**About this task:** Copy the entire listing exactly.

**Supplied information:**
-- Opening Marker --

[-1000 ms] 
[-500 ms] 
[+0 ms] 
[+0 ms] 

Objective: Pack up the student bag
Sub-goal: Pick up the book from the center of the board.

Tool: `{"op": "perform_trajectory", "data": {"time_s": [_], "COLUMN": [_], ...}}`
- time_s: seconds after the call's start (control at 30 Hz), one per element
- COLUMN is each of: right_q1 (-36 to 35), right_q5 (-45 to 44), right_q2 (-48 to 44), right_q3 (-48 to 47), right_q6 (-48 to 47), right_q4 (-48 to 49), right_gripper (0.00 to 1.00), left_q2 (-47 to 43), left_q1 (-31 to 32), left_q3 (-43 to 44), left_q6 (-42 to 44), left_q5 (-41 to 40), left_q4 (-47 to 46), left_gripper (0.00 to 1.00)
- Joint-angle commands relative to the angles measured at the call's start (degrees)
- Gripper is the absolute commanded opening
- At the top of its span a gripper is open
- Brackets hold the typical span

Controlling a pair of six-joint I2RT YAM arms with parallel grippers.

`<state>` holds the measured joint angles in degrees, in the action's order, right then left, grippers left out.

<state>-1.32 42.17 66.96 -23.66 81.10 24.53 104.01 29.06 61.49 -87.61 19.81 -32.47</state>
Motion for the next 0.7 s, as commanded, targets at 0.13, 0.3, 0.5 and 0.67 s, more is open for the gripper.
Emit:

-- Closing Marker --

**Answer box:**
[-1000 ms] 
[-500 ms] 
[+0 ms] 
[+0 ms] 

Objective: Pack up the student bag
Sub-goal: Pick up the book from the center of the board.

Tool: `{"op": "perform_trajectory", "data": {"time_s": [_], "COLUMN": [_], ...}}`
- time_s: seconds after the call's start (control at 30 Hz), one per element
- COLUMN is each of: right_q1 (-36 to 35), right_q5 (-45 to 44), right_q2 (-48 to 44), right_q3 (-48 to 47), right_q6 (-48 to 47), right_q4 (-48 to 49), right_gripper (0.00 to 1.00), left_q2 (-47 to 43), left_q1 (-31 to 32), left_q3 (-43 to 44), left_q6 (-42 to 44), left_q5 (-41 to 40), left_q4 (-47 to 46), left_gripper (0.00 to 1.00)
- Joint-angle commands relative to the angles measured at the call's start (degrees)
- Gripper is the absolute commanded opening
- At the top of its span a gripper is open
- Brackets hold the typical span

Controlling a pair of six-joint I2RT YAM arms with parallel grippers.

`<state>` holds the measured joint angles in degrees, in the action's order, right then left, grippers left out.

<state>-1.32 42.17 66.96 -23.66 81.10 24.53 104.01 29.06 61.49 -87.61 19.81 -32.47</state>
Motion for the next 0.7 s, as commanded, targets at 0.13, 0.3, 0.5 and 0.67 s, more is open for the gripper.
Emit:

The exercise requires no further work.